Optimizing 3d electronic structure of LaCoO3 based on spin state tuning for enhancing photo-Fenton activity on tetracycline degradation

Abstract

The water pollution caused by the abuse of antibiotics has significant harmful effects on the environment and human health. The photo-Fenton process is currently the most effective method for removing antibiotics from water, but it encounters challenges such as inadequate response to visible light, low yield and utilization of photogenerated electrons, and slow electron transport. In this study, spin state regulation was introduced into the photo-Fenton process, and the spin state of Co³⁺ was regulated through Ce displacement doping.
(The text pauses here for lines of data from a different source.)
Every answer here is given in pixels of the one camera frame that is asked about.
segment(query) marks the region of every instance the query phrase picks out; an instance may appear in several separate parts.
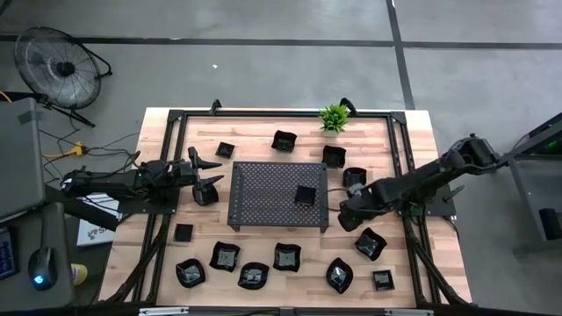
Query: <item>fan stand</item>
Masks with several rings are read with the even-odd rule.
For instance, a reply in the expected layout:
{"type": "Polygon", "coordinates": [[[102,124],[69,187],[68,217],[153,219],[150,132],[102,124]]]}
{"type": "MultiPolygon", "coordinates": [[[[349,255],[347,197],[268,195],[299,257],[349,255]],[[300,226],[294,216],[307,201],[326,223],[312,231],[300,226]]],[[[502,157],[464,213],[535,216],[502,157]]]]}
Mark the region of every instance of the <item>fan stand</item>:
{"type": "Polygon", "coordinates": [[[40,93],[32,93],[32,92],[9,92],[9,91],[4,91],[4,93],[6,94],[7,97],[10,98],[11,101],[19,101],[28,97],[32,97],[35,99],[35,101],[37,101],[37,103],[43,104],[43,108],[47,109],[47,110],[55,110],[57,112],[59,112],[60,114],[67,116],[71,119],[74,119],[84,125],[90,126],[90,127],[96,127],[96,125],[92,122],[90,122],[88,119],[86,119],[85,117],[83,117],[82,115],[78,114],[76,111],[74,110],[70,110],[70,111],[64,111],[61,108],[58,108],[52,104],[47,103],[47,99],[48,97],[46,95],[42,95],[40,93]]]}

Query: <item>computer mouse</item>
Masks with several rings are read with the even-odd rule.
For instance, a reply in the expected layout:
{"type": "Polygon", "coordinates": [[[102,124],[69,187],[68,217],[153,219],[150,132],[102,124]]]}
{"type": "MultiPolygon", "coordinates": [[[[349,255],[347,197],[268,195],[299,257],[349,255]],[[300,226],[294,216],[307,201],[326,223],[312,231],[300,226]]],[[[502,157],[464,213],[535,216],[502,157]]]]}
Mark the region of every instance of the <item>computer mouse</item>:
{"type": "Polygon", "coordinates": [[[29,257],[27,273],[37,291],[48,290],[56,283],[57,271],[54,264],[54,249],[41,247],[29,257]]]}

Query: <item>green plant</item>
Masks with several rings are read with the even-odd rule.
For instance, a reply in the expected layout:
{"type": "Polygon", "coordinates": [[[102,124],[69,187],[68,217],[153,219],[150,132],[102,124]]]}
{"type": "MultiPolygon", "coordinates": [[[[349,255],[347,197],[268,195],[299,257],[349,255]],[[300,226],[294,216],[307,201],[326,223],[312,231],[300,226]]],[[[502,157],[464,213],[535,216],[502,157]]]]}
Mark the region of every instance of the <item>green plant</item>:
{"type": "Polygon", "coordinates": [[[348,124],[348,109],[345,105],[331,104],[320,110],[320,117],[324,121],[324,131],[345,132],[343,126],[348,124]]]}

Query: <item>potted plant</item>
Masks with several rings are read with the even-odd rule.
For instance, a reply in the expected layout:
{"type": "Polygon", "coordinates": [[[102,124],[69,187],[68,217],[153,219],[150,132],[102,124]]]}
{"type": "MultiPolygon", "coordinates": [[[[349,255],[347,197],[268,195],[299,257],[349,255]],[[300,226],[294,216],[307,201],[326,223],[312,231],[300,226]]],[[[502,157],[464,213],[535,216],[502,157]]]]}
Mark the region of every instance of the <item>potted plant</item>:
{"type": "Polygon", "coordinates": [[[348,109],[345,105],[331,104],[326,109],[320,110],[320,117],[324,122],[324,136],[335,137],[338,133],[345,132],[343,126],[348,123],[348,109]]]}

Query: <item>wooden tabletop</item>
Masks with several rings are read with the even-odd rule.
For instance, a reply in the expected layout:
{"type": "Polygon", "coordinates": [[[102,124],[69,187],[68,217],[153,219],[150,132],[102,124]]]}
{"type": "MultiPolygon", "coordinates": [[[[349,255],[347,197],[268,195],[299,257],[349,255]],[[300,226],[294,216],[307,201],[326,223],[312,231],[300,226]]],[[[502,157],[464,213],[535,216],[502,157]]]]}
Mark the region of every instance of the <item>wooden tabletop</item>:
{"type": "MultiPolygon", "coordinates": [[[[169,108],[147,109],[137,147],[141,151],[138,162],[160,158],[169,110],[169,108]]],[[[427,111],[405,111],[405,113],[415,166],[419,167],[437,157],[429,114],[427,111]]],[[[177,126],[178,124],[171,141],[169,159],[172,158],[175,149],[177,126]]],[[[184,157],[187,157],[187,148],[194,146],[203,160],[223,163],[222,167],[201,171],[200,175],[225,177],[216,184],[220,201],[214,205],[199,206],[193,201],[191,188],[182,189],[177,214],[172,218],[169,230],[158,305],[414,306],[404,229],[401,220],[393,212],[376,217],[350,233],[341,228],[336,218],[337,212],[330,213],[330,226],[324,234],[321,234],[318,228],[263,226],[242,226],[241,231],[237,233],[227,225],[228,192],[234,161],[320,162],[323,147],[334,145],[347,149],[344,168],[367,169],[368,182],[380,177],[394,176],[386,122],[383,119],[350,118],[345,127],[346,132],[336,138],[323,137],[320,127],[319,118],[189,118],[184,157]],[[299,136],[291,154],[280,154],[270,147],[276,130],[296,133],[299,136]],[[214,155],[221,141],[236,145],[230,160],[214,155]],[[174,228],[178,223],[194,225],[190,243],[172,240],[174,228]],[[353,247],[354,241],[367,226],[388,242],[388,246],[375,262],[371,262],[353,247]],[[216,270],[209,266],[213,246],[217,241],[233,243],[241,247],[238,265],[234,272],[216,270]],[[302,247],[298,273],[272,268],[274,248],[278,242],[293,243],[302,247]],[[354,271],[353,282],[342,295],[329,287],[325,280],[328,265],[337,257],[342,258],[354,271]],[[205,266],[206,282],[192,289],[185,289],[177,281],[175,266],[189,258],[196,258],[205,266]],[[267,284],[261,290],[249,291],[238,286],[241,266],[247,262],[261,262],[270,266],[267,284]],[[383,269],[392,271],[394,291],[375,291],[371,273],[383,269]]],[[[399,129],[396,128],[396,131],[402,165],[406,166],[399,129]]],[[[343,169],[329,170],[329,189],[341,187],[342,171],[343,169]]],[[[330,192],[329,203],[332,207],[337,207],[339,201],[344,198],[343,192],[330,192]]],[[[115,232],[115,241],[107,264],[100,299],[111,296],[138,262],[147,217],[147,215],[133,215],[115,232]]],[[[470,301],[465,268],[455,232],[443,219],[428,218],[427,225],[436,266],[458,294],[470,301]]],[[[424,293],[429,297],[427,273],[421,262],[419,265],[424,293]]],[[[152,269],[151,263],[144,284],[143,297],[148,293],[152,269]]]]}

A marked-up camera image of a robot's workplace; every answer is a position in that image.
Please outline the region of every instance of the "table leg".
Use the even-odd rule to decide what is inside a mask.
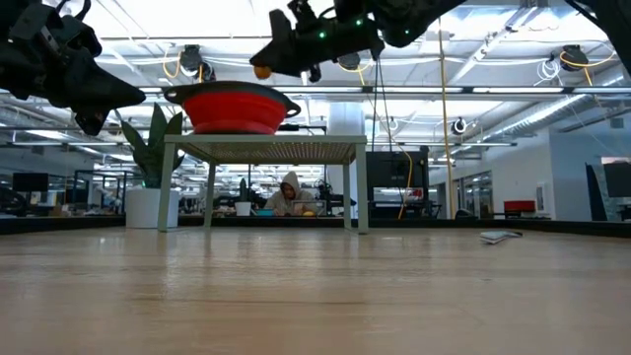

The intermediate-spin state Ce-LaCoO₃ could degrade 91.6 % of tetracycline within 120 min in the photo-Fenton system, which is 15.2 % higher than that of low-spin state LaCoO₃. The improved degradation effect is attributed to the reasons that Ce-LaCoO₃ in the intermediate-spin state have lower band gap, better charge transfer ability, and stronger adsorption capacity of H₂O₂, which can accelerate the redox cycle of Co²⁺/Co³⁺ and promote the generation of ·OH. This study presents a unique strategy for synthesizing efficient photo-Fenton materials to treat antibiotic wastewater effectively.